Reputation: 302
I am making a quiz application using DjangoRestFramework and ReactJS and I am coding my serializers for my Create quiz page.
In my application, I have a Question
model, a Game
model which is the Quiz, and an Option
model.
Here is the data I have that I am deserializing:
data = {
'name': 'Quiz Name',
'questions': {
'text': 'Question 1',
'options':[
{'text': 'option 1', 'is_correct':False},
{'text': 'option 1', 'is_correct':True},
]
}
}
I run this in the shell:
>>> serializer = CreateGameSerializer(data=data)
>>> serializer.is_valid()
False
>>> serializer.errors
{'questions': {'non_field_errors': [ErrorDetail(string='Expected a list of items
but got type "dict".', code='not_a_list')]}}
As you can see, I am getting Expected a list of items but got type "dict"
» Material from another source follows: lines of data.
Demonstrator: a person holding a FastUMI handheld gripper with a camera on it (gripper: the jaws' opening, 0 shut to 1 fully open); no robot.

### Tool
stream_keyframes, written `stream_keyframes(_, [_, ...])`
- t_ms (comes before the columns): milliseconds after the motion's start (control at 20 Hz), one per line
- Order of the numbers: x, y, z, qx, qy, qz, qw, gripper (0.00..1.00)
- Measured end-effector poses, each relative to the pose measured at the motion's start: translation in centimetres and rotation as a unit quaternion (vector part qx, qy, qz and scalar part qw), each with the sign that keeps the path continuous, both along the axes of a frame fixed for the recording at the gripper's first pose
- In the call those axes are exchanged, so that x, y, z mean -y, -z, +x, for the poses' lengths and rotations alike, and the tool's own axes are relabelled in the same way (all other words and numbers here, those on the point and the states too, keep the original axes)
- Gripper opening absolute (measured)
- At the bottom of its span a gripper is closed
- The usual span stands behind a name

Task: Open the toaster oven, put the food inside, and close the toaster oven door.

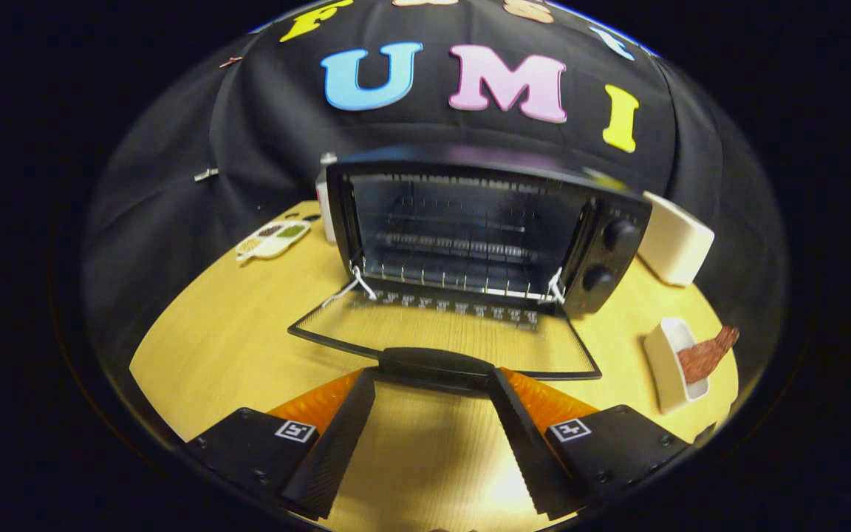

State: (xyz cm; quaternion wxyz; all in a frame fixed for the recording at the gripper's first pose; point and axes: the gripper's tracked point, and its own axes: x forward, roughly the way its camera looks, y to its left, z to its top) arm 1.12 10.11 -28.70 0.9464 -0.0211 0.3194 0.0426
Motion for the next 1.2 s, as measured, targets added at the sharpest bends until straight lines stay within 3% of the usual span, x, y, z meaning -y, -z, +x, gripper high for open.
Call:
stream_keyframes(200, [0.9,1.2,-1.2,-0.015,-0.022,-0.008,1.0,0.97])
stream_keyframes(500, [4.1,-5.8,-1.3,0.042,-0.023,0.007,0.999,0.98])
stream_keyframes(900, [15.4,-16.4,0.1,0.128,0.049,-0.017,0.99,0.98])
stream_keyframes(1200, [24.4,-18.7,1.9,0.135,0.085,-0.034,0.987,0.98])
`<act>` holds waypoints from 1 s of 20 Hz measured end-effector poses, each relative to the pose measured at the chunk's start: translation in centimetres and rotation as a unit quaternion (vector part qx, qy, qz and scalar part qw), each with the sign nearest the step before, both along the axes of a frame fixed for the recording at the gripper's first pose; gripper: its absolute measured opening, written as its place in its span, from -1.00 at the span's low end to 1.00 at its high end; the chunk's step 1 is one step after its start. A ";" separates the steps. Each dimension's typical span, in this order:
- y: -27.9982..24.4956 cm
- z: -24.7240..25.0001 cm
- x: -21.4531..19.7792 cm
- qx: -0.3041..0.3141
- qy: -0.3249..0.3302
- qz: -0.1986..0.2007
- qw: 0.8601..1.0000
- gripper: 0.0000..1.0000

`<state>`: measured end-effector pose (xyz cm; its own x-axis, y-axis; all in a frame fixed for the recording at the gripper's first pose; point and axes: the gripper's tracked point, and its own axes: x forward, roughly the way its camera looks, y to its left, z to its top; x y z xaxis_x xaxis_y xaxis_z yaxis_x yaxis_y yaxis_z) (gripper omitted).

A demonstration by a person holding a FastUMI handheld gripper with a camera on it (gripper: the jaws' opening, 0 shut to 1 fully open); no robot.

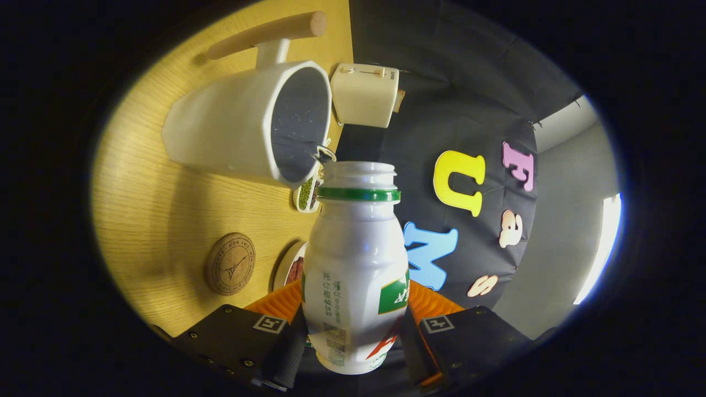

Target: Take the bottle from table, then pour the juice into the cup, finally place the bottle on the coaster

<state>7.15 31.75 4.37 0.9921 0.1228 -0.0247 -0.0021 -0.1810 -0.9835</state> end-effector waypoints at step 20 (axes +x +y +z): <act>0.2 0.8 0.0 -0.035 -0.005 -0.003 0.999 0.48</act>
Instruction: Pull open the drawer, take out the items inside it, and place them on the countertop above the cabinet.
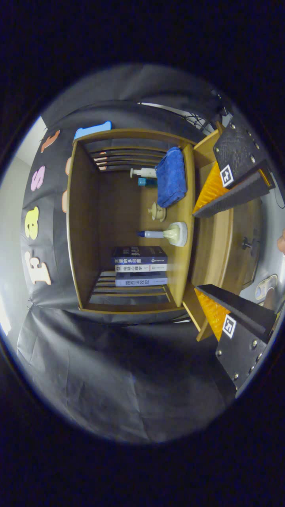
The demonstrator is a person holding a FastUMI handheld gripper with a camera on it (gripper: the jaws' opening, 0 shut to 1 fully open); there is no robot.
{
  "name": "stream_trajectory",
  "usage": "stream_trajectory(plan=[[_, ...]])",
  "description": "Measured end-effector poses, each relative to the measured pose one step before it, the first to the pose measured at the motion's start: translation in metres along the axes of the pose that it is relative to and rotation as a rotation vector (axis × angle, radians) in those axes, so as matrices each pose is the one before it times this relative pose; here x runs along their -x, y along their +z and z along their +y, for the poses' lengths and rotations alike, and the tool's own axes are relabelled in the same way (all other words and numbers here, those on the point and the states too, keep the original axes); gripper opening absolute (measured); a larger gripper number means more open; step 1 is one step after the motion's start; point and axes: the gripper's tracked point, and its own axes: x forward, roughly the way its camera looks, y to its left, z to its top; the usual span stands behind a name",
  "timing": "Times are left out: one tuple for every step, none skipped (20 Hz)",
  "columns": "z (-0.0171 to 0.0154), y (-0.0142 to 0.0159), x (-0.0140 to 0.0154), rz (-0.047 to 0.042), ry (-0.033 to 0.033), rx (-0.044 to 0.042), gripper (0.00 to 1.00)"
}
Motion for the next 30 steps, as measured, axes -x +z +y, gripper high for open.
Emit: stream_trajectory(plan=[[0.00141, -0.00718, 0.00274, 0.01172, -0.00059, 0.007, 1.0], [0.00522, -0.01023, 0.00782, 0.01551, -0.00097, 0.01028, 1.0], [0.0013, -0.00723, 0.00253, 0.01205, -0.00275, 0.00726, 1.0], [0.00094, -0.00577, 0.00085, 0.00724, -0.00398, 0.00408, 1.0], [0.00083, -0.00528, 0.00035, 0.00799, -0.00442, 0.00084, 1.0], [0.00041, -0.00654, -0.00087, 0.01305, -0.00298, 0.00051, 1.0], [0.00004, -0.00542, -0.00048, 0.01151, -0.00368, -0.00138, 1.0], [0.00026, -0.00479, -0.00206, 0.01147, -0.0053, -0.0011, 1.0], [-0.00075, -0.00501, -0.00151, 0.0121, -0.00644, -0.00311, 1.0], [-0.00044, -0.00381, -0.00299, 0.00518, -0.00614, -0.00276, 1.0], [-0.00081, -0.00317, -0.00242, 0.00692, -0.00866, -0.00109, 1.0], [-0.00083, -0.0032, -0.00235, 0.00341, -0.00564, -0.00255, 1.0], [0.0005, -0.00218, -0.00284, 0.00275, -0.0051, -0.00168, 1.0], [0.00029, -0.00218, -0.0044, 0.00269, -0.0054, 0.00339, 1.0], [0.00045, -0.0021, -0.00253, 0.00091, -0.00505, 0.00713, 1.0], [0.00056, -0.00212, -0.00355, 0.0009, -0.00589, 0.01119, 1.0], [0.00006, -0.00114, -0.0038, -0.00514, -0.01037, 0.0097, 1.0], [-0.00148, -0.00196, -0.00338, 0.00028, -0.01199, 0.00665, 1.0], [-0.00003, -0.00194, -0.00332, 0.00094, -0.0097, -0.00124, 1.0], [0.00024, -0.0009, -0.00279, -0.00344, -0.01055, -0.00572, 1.0], [-0.0002, -0.00097, -0.00331, 0.0011, -0.01032, -0.00404, 1.0], [-0.0008, -0.00222, -0.00262, 0.00482, -0.00788, -0.00346, 1.0], [-0.00019, -0.00216, -0.00244, 0.00572, -0.00702, -0.00286, 1.0], [0.00003, -0.00211, -0.00282, 0.00731, -0.0048, -0.00433, 1.0], [-0.0002, -0.00203, -0.00235, 0.00734, -0.00476, -0.01026, 1.0], [-0.00109, -0.00156, -0.00284, 0.00419, -0.00736, -0.00975, 1.0], [-0.00208, -0.0012, -0.00207, 0.00561, -0.01011, -0.00746, 1.0], [-0.0028, 0.00025, 0.00156, -0.00631, -0.01443, -0.00902, 1.0], [0.00098, 0.00442, -0.0019, -0.00837, -0.00217, -0.00689, 0.99], [0.00027, -0.00305, -0.00121, -0.00083, -0.00618, 0.004, 0.98]])
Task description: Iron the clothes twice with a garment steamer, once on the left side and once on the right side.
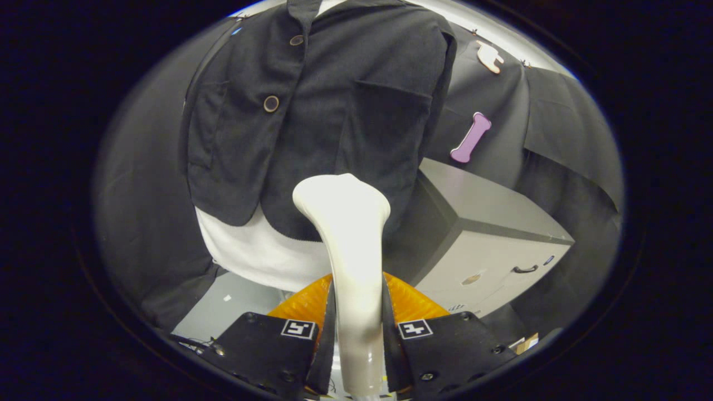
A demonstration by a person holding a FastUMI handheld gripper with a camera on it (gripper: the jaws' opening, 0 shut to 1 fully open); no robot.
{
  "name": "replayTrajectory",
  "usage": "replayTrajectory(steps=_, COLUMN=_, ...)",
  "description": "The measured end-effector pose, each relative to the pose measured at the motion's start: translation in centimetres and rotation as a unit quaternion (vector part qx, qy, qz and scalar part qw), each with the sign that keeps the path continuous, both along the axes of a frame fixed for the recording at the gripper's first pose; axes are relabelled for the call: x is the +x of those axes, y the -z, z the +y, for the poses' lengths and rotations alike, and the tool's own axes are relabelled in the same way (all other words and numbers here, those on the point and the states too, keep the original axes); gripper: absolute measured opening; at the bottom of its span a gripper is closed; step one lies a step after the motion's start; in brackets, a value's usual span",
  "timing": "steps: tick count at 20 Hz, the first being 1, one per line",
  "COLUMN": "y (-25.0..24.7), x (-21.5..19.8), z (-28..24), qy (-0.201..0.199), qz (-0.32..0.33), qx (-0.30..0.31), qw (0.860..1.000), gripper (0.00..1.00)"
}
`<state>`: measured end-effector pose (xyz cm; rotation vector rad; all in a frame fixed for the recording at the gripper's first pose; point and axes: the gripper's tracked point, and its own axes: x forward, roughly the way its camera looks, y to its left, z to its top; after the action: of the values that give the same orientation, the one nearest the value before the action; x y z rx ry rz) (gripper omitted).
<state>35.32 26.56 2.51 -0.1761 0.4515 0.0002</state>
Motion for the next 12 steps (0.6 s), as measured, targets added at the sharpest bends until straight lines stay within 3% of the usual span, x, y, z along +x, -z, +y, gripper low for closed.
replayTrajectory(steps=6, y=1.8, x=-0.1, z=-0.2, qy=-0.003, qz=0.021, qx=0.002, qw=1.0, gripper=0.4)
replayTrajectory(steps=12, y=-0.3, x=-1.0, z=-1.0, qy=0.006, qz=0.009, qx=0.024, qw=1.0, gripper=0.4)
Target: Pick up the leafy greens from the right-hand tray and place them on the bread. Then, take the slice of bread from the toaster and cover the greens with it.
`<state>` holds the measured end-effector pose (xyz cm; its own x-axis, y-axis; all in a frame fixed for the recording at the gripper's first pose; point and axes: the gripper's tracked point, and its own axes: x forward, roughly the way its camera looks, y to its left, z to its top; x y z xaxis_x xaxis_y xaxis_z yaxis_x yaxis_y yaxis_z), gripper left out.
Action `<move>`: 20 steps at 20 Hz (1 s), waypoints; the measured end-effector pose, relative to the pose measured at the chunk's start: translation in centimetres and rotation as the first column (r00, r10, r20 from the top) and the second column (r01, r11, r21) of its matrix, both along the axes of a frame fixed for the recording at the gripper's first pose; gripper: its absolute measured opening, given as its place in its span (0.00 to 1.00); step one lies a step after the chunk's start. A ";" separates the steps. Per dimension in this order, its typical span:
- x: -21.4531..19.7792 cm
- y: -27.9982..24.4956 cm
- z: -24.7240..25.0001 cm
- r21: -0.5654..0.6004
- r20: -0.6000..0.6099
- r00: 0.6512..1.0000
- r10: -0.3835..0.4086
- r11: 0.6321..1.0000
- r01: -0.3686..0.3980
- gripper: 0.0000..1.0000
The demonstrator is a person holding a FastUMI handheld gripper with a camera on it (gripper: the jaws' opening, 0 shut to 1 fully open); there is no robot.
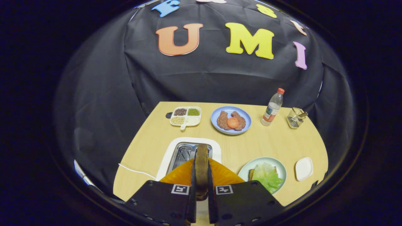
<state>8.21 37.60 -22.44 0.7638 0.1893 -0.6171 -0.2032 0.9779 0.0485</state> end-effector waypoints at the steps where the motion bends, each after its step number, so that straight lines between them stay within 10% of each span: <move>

. I am not sure what this error means and I searched SO but didn't find anything relevant.
I have included some of my models and serializers to help solve the problem.
class Game(models.Model):
name = models.CharField(max_length=100, default='')
code = models.CharField(max_length=100, default=generate_unique_code, unique=True)
host = models.CharField(max_length=50, unique=True)
def __str__(self):
return self.code
class Question(models.Model):
text = models.CharField(max_length=100)
order = models.IntegerField(default=0)
game = models.ForeignKey(Game, on_delete=models.CASCADE, related_name='questions')
def __str__(self):
return self.text
class Option(models.Model):
text = models.CharField(max_length=100)
is_correct = models.BooleanField(default=False)
question = models.ForeignKey(Question, on_delete=models.CASCADE, related_name='options')
def __str__(self):
return self.text
class OptionSerializer(serializers.ModelSerializer):
class Meta:
model = Option
fields = ('text', 'is_correct')
class CreateQuestionSerializer(serializers.ModelSerializer):
options = OptionSerializer(many=True)
class Meta:
model = Question
fields = ('text', 'order', 'options')
def create(self, validated_data):
options_data = validated_data.pop('options')
print(options_data)
question = Question.objects.create(**validated_data)
for option_data in options_data:
Option.objects.create(question=question, **option_data)
class CreateGameSerializer(serializers.ModelSerializer):
questions = CreateQuestionSerializer(many=True)
class Meta:
model = Game
fields = ('votes_to_skip', 'name', 'questions')
def create(self, validated_data):
questions_data = validated_data.pop('questions')
print(questions_data)
game = Game.objects.create(**validated_data)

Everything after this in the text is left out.